Material shown:

_ _ _

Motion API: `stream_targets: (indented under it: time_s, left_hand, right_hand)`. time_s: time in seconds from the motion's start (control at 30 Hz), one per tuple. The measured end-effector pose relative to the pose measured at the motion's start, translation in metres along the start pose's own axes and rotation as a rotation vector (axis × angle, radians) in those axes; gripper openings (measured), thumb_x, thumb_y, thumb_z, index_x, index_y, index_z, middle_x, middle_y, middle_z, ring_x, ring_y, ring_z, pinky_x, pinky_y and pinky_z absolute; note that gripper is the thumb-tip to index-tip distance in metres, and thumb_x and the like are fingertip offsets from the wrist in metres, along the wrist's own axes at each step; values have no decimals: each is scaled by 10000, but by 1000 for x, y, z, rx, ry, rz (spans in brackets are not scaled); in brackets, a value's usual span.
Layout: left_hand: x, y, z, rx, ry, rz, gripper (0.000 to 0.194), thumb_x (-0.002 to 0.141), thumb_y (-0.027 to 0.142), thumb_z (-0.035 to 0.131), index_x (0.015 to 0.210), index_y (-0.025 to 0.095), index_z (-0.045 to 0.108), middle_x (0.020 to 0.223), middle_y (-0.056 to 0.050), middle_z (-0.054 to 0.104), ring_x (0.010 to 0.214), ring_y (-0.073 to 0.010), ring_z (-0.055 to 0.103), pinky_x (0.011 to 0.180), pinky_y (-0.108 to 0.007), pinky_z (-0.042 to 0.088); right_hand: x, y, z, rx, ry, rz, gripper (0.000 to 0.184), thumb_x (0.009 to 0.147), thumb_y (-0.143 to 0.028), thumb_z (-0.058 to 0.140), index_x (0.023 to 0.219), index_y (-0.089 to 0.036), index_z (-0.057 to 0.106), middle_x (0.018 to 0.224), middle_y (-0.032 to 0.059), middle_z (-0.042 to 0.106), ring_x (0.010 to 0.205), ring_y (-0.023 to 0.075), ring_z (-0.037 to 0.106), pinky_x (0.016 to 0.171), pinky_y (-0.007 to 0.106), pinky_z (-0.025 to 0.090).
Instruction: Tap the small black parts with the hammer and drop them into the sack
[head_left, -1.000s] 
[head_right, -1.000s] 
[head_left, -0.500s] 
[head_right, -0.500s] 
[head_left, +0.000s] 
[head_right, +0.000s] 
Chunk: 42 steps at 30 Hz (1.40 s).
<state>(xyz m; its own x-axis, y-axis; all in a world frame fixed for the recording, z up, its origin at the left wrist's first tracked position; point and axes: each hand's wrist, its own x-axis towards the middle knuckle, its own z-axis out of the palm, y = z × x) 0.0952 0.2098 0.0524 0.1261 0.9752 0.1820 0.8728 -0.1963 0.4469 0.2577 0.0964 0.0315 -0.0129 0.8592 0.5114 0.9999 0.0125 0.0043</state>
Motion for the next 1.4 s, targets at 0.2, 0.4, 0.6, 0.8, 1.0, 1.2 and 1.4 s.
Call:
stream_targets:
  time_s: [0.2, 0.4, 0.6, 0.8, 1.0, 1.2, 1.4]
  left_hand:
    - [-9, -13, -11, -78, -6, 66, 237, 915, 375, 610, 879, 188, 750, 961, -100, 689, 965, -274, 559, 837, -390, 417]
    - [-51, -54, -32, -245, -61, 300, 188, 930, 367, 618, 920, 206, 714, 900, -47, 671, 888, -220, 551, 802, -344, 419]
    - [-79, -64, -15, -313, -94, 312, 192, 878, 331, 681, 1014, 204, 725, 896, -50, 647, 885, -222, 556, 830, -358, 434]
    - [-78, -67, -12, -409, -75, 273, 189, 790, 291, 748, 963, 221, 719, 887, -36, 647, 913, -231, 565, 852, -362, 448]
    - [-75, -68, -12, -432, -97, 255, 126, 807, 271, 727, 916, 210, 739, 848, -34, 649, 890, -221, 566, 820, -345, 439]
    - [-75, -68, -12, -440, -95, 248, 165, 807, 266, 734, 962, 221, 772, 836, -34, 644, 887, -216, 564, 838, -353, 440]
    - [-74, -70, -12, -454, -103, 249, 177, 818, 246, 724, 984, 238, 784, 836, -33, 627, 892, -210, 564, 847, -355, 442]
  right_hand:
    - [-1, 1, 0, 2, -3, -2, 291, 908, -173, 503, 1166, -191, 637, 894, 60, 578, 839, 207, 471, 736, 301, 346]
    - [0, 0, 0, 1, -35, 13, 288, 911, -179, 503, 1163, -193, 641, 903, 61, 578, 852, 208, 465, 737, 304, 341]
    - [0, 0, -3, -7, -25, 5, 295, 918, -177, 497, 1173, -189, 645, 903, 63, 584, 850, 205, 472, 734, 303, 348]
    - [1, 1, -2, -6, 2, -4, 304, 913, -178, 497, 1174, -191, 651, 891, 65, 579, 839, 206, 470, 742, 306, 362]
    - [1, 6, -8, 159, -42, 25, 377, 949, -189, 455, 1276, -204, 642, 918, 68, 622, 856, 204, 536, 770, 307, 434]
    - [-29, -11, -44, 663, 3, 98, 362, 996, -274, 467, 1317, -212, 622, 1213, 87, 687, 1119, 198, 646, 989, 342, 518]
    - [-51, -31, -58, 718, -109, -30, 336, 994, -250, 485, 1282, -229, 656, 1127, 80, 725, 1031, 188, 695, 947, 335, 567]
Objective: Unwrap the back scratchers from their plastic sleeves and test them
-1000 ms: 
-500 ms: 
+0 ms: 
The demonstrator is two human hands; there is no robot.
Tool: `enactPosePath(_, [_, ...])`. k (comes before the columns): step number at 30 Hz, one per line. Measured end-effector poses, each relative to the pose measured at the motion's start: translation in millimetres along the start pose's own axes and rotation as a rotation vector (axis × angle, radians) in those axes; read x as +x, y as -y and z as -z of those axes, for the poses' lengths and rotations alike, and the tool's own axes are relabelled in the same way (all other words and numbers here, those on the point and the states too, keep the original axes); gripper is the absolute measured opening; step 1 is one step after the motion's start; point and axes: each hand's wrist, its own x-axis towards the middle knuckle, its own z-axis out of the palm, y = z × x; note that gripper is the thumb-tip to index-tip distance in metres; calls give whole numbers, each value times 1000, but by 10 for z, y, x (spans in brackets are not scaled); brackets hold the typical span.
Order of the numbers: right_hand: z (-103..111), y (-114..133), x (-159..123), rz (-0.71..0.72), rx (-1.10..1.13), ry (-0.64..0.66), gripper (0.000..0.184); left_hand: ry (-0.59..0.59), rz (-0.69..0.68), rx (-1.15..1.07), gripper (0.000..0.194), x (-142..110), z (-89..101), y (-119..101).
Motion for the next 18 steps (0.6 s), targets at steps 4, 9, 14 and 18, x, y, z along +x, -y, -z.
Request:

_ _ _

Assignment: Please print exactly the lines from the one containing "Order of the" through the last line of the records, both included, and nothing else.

Written answer:
Order of the numbers: right_hand: z (-103..111), y (-114..133), x (-159..123), rz (-0.71..0.72), rx (-1.10..1.13), ry (-0.64..0.66), gripper (0.000..0.184); left_hand: ry (-0.59..0.59), rz (-0.69..0.68), rx (-1.15..1.07), gripper (0.000..0.194), x (-142..110), z (-89..101), y (-119..101).
Motion for the next 18 steps (0.6 s), targets at steps 4, 9, 14 and 18, x, y, z along +x, -y, -z.
Request:

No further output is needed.